Kenya – un pays, deux présidents, l’avenir en pointillés

La cérémonie de prestation de serment organisée par l’opposant Kenyan Raila Odinga ce mardi 30 janvier ne rassure pas les observateurs politiques. Ils craignent des lendemains brumeux pour ce pays.
 
Où va le Kenya ce pays de l’Afrique de l’Est qui a à la fois deux présidents? Depuis ce mardi, Raila Odinga l’opposant historique dans le pays a prêté serment. Devant des milliers de militants et de partisans qui se sont réunis dans le centre-ville de Nairobi la capitale, il s’est autoproclamé « Président du peuple », tout en qualifiant d’illégitime l’autorité du président élu Uhuru Kenyatta. Quelques mois avant lui déjà, Uhuru Kenyatta le président sortant, déclaré vainqueur de la dernière élection présidentielle, était investi par les autorités constitutionnelles du pays.
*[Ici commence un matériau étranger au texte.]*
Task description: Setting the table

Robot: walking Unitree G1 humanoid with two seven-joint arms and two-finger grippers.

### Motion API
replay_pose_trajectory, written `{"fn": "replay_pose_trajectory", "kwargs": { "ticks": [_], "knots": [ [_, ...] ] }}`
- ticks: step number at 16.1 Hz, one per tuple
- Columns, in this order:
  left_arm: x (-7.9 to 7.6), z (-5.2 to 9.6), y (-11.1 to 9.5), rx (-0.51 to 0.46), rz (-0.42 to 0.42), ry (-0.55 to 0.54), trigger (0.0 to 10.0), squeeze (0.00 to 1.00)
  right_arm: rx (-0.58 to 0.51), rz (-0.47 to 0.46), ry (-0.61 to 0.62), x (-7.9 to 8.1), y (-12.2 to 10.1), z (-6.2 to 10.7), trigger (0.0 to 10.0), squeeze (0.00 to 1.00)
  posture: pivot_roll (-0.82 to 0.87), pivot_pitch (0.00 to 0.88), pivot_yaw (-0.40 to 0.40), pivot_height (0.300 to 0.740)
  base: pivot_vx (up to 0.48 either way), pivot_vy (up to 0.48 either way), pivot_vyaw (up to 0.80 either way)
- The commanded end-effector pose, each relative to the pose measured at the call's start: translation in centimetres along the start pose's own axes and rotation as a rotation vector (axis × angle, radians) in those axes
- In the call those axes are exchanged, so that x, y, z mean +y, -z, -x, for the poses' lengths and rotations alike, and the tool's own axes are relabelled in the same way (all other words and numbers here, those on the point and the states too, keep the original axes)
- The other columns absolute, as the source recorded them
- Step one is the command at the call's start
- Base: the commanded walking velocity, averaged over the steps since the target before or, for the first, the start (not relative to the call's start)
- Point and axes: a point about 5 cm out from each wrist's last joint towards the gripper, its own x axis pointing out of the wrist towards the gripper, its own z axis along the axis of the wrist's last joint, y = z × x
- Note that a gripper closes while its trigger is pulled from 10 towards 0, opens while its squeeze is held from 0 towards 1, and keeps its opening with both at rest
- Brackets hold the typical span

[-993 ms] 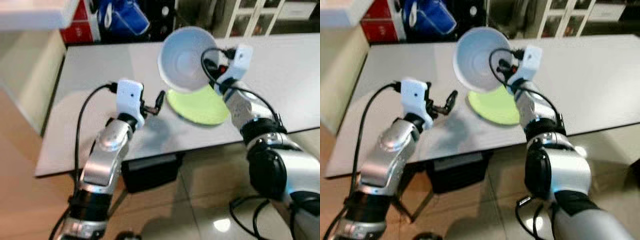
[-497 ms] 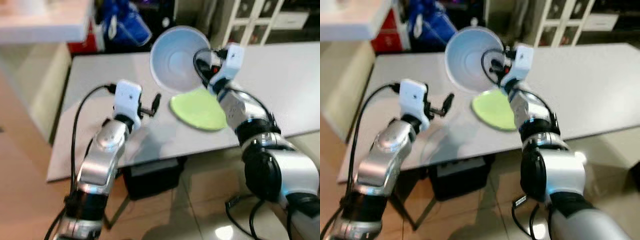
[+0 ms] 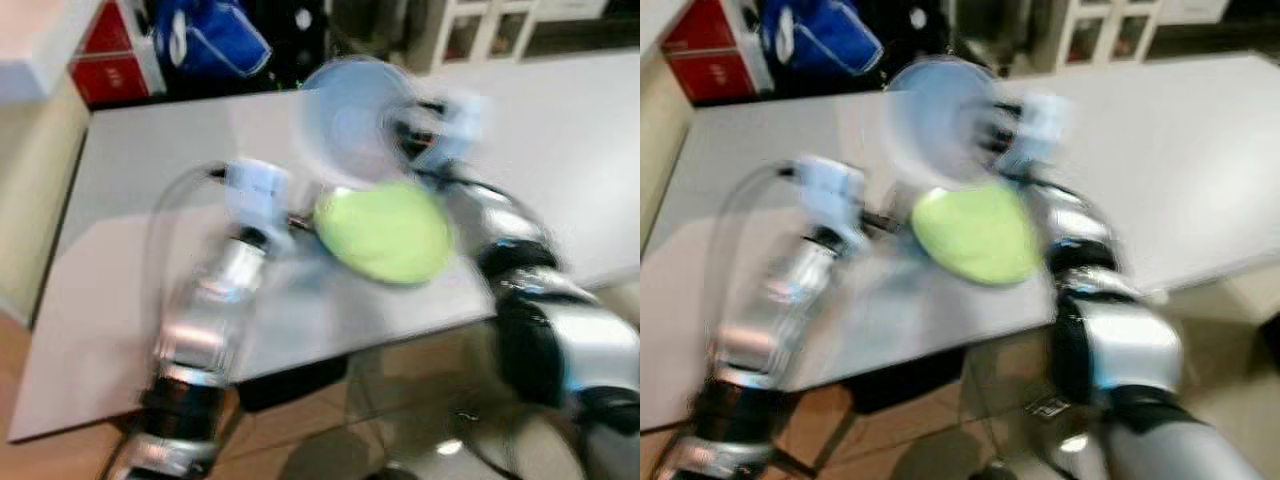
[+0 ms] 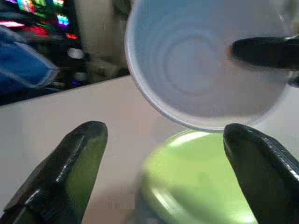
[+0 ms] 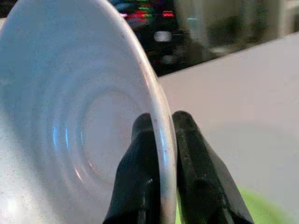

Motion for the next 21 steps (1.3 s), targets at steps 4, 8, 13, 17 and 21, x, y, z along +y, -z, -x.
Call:
{"fn": "replay_pose_trajectory", "kwargs": {
  "ticks": [4,8,13,17,21],
  "knots": [
    [1.1,0.3,-0.2,-0.001,-0.015,-0.038,10.0,0.0,-0.037,-0.041,-0.058,2.2,-1.0,-0.8,10.0,0.0,0.09,0.0,0.005,0.74,0.0,0.0,0.0],
    [1.0,0.5,-0.1,0.0,-0.018,-0.038,10.0,0.0,-0.001,-0.243,0.025,1.7,-0.3,-0.9,10.0,0.0,0.09,0.0,0.008,0.74,0.0,0.0,0.0],
    [1.5,1.3,0.0,0.014,-0.038,-0.039,10.0,0.0,0.039,-0.396,0.211,-0.1,1.3,-0.3,10.0,0.0,0.12,0.0,0.022,0.74,0.0,0.0,0.0],
    [2.1,1.7,-0.2,0.023,-0.06,-0.041,10.0,0.0,0.085,-0.405,0.391,-2.5,3.7,1.1,10.0,0.0,0.14,0.0,0.033,0.74,0.0,0.0,0.0],
    [2.3,2.0,-0.2,0.037,-0.079,-0.032,10.0,0.0,0.185,-0.461,0.591,-4.9,7.2,3.4,10.0,0.0,0.16,0.0,0.048,0.74,0.0,0.0,0.0]
  ]
}}
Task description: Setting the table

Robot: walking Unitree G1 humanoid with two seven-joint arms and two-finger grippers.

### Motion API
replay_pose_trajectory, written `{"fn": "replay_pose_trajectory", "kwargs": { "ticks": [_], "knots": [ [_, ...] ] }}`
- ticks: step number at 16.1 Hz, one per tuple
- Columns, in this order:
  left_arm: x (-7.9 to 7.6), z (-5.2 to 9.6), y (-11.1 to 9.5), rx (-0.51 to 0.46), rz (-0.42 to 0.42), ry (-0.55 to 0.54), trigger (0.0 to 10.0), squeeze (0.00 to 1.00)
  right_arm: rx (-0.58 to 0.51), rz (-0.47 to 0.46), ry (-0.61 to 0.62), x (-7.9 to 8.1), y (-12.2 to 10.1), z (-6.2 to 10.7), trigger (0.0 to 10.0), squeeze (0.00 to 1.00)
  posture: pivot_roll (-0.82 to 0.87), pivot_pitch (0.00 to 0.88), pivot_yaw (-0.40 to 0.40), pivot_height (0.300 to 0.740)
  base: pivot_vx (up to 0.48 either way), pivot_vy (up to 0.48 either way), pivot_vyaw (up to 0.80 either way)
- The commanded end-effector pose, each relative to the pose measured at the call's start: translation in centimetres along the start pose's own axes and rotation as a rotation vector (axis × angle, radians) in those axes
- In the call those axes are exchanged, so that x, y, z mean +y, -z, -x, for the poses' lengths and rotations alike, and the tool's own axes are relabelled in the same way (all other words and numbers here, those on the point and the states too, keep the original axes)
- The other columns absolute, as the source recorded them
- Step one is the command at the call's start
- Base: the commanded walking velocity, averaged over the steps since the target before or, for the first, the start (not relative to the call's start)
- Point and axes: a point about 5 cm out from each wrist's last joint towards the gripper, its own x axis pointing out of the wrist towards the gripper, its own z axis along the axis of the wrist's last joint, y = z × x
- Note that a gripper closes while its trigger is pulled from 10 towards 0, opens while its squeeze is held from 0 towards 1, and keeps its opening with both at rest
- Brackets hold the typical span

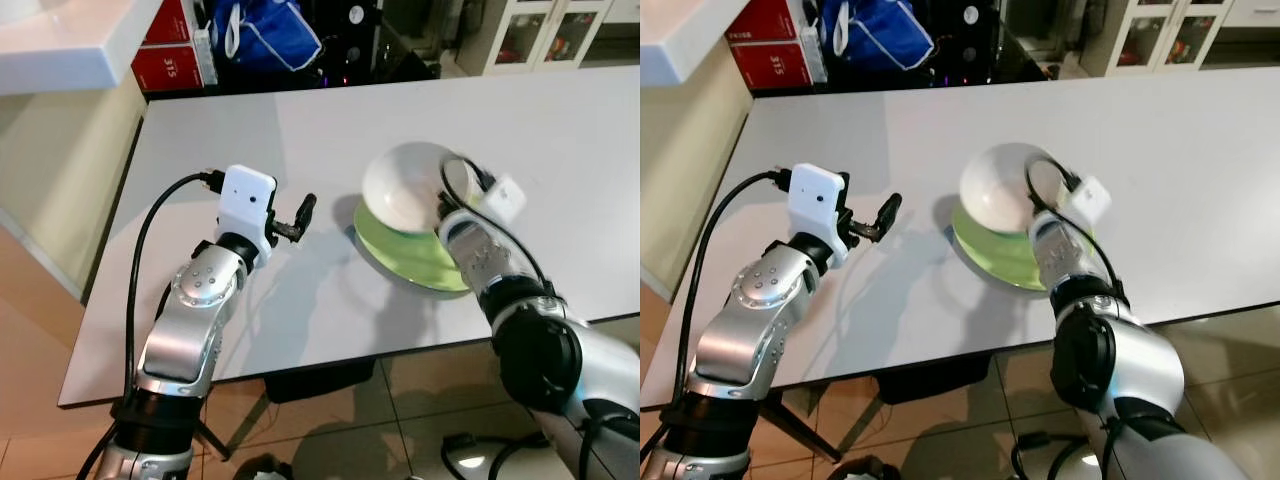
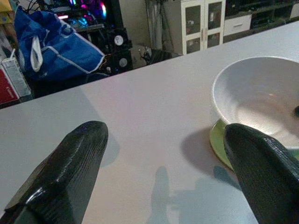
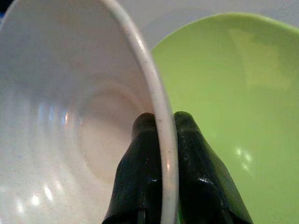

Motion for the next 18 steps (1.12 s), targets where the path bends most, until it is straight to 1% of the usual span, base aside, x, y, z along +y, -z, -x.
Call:
{"fn": "replay_pose_trajectory", "kwargs": {
  "ticks": [1,2,5,8,9,14,15,16,17,18],
  "knots": [
    [0.2,0.4,-0.4,-0.007,-0.016,0.006,10.0,0.0,0.007,0.0,0.061,-1.1,0.3,0.0,10.0,0.0,0.16,0.0,0.049,0.74,0.0,0.0,0.0],
    [0.3,0.5,-0.4,-0.003,-0.022,0.009,10.0,0.0,0.014,-0.001,0.088,-1.7,0.7,0.1,10.0,0.0,0.16,0.0,0.056,0.74,0.0,0.0,0.0],
    [0.6,0.6,-0.4,0.004,-0.033,0.011,10.0,0.0,0.039,-0.004,0.112,-2.1,1.6,0.1,10.0,0.0,0.16,0.0,0.059,0.74,0.0,0.0,0.0],
    [0.5,0.6,-0.4,0.008,-0.036,0.017,10.0,0.0,0.064,0.008,0.136,-2.5,2.1,0.2,10.0,0.0,0.16,0.0,0.061,0.74,0.0,0.0,0.0],
    [0.5,0.7,-0.5,0.011,-0.039,0.019,10.0,0.0,0.082,0.01,0.158,-2.9,2.5,0.3,10.0,0.0,0.16,0.0,0.061,0.74,0.0,0.0,0.0],
    [0.5,0.8,-0.6,0.013,-0.046,0.016,10.0,0.0,0.073,0.067,0.172,-3.7,2.9,0.4,10.0,0.0,0.18,0.0,0.059,0.74,0.0,0.0,0.0],
    [0.6,0.9,-0.6,0.014,-0.048,0.014,10.0,0.0,0.07,0.073,0.17,-3.7,2.9,0.4,8.2,0.0,0.18,0.0,0.06,0.74,0.0,0.0,0.0],
    [0.6,0.9,-0.5,0.015,-0.049,0.014,10.0,0.0,0.068,0.077,0.17,-3.7,2.8,0.4,4.7,0.0,0.18,0.0,0.062,0.74,0.0,0.0,0.0],
    [0.6,1.0,-0.5,0.017,-0.051,0.016,10.0,0.0,0.067,0.078,0.171,-3.7,2.9,0.4,0.0,0.0,0.18,0.0,0.064,0.74,0.0,0.0,0.0],
    [0.5,1.0,-0.5,0.018,-0.053,0.017,10.0,0.0,0.066,0.077,0.173,-3.8,2.9,0.4,0.0,0.0,0.18,0.0,0.066,0.74,0.0,0.0,0.0]
  ]
}}
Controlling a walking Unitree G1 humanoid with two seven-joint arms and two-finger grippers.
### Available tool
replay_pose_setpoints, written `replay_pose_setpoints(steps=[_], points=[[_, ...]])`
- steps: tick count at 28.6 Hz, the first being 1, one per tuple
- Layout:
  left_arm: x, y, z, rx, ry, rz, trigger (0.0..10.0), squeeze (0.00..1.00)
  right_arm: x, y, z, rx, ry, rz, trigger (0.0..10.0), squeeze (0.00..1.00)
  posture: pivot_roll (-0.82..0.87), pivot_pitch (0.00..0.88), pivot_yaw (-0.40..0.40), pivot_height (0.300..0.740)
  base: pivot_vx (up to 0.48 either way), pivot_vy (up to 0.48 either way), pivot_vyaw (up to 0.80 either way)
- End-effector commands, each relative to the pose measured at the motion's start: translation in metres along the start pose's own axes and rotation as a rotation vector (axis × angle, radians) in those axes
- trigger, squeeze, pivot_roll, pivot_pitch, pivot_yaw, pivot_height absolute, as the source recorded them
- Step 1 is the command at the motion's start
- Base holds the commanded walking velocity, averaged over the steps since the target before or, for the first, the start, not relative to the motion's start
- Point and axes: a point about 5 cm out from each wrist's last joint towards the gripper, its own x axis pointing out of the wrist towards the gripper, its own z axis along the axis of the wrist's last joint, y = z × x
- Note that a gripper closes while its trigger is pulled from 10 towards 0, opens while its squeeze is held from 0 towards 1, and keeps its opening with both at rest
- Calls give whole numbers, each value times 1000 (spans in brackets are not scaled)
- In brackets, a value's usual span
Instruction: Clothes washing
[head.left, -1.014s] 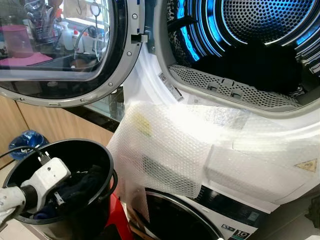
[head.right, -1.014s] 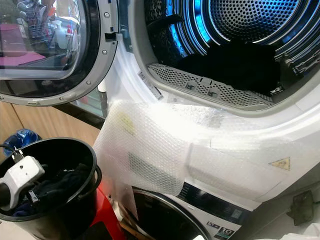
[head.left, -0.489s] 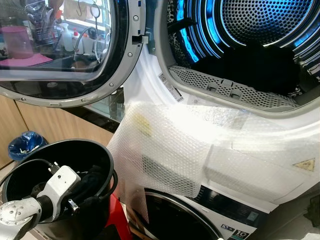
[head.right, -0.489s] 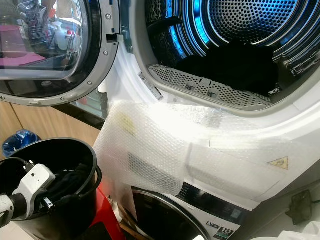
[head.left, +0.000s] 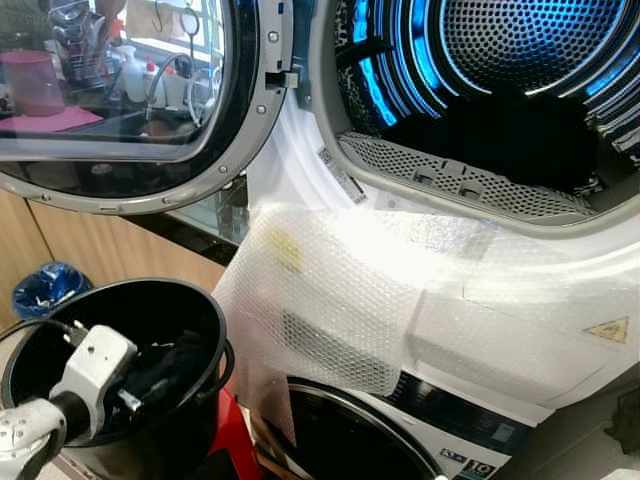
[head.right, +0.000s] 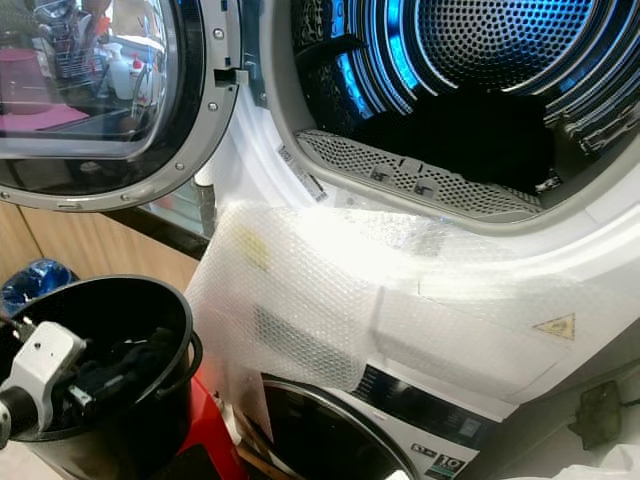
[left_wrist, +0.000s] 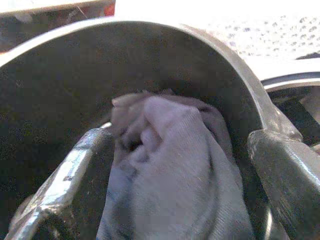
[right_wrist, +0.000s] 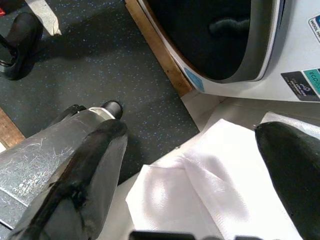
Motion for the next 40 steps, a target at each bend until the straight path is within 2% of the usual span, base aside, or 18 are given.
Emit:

En tant que « Président de la République ».
 
Pour des analystes politiques, cette situation de deux capitaines à bord d’un même bateau fait craindre pour la stabilité sociopolitique de ce pays. « Ce qui se passe aujourd’hui au Kenya est très dangereux. La déclaration de deux présidents à la fois pose un problème politique, un problème de sécurité intérieure avec son corollaire de désordres et d’effondrement de l’Etat. Il faut craindre pour ce pays car dans une même République, deux chefs d’Etat ne peuvent pas cohabiter », craint Palé Dimaté, spécialiste des relations internationales, joint par Poleafrique.info.
 
Le Kenya sort d’une élection présidentielle controversée. Courant août 2017, l’opposant Raila Odinga avait contesté auprès de la Cour Suprême, et obtenu l’annulation des résultats du premier tour du scrutin organisé dans le même mois qui donnait vainqueur Uhuru Kenyatta le président sortant. Mais à la surprise générale, l’opposant avait refusé de participer au second de cette élection pour des raisons d’irrégularités. Laissant ainsi libre court au président sortant qui en est sorti tout naturellement vainqueur. Une victoire à nouveau contestée par l’opposition. Cette période avait été marquée par une vague de violence dans le pays.    
 
« Nous avons vu ce qui s’est passé pendant la crise électorale au premier tour des élections. Avant même les élections, il y a eu beaucoup de troubles. C’était le même climat après les élections. N’eut-été la vigilance de la Cour suprême, ce pays était au bord de la guerre civile. Maintenant que les choses commencent à rentrer dans l’ordre, voilà que l’opposant qui n’a pas voulu aller au second  tour des élections, vient à la charge pour déstabiliser. Car il faut le dire cet acte est une volonté de déstabilisation du pays. Et c’est ce qui est à craindre parce qu’une guerre civile au Kenya, c’est encore des réfugiés qui iront envahir toutes les routes africaines à la recherche d’un gite. Ce qui n’est pas à l’honneur du continent », analyse pour Poleafrique.info Pr Dago Dogbo Pierre, Directeur de l’école des Sciences politiques à l’université Félix Houphouët-Boigny d’Abidjan Cocody.
 
A en croire le politologue ivoirien, l’attitude de l’opposant Kenyan est « une rébellion ». « C’est une rébellion contre l’Etat Kenyan. Il faut comprendre qu’Odinga n’est pas digne d’être un politique. Il n’est pas digne d’un leader africain du 21ème siècle », condamne-t-il. Non sans inviter l’exécutif de ce pays incarné par le président Uhuru Kenyatta à prendre des dispositions «pour mettre fin à ce comportement qui n’honore ni le Kenya, ni l’Afrique… Le Gouvernement Uhuru a intérêt à rappeler monsieur Odinga à ses responsabilités pour sauver la jeunesse Kenyane ».
 
Des chances pour Odinga ?
 
Raila Odinga 72 ans a été déjà trois fois candidat malheureux à la présidence de son pays (1997, 2007 et 2013). Cette situation de crise au Kenya intervient après les violences électorales survenues il y a dix ans avec la réélection controversée du président Mwai Kibaki, face à Raila Odinga. A l’époque, la médiation dans la crise avait abouti à la nomination d’Odinga comme Premier ministre pour ramener le calme dans le pays.   
 
Allons-nous vers un remake de ce scénario ? Selon le spécialiste ivoirien des relations internationales les chances « sont minces ». Toutefois, il émet des réserves. Car à l’en croire, et selon l’expression juridique quand la politique rentre, le droit s’en fuit. « C’est un terrain politique et il peut y avoir des arrangements politiques qui peuvent aboutir à le voir nommer Premier ministre ou à tout autre poste dans l’appareil de l’Etat », analyse Palé Dimaté.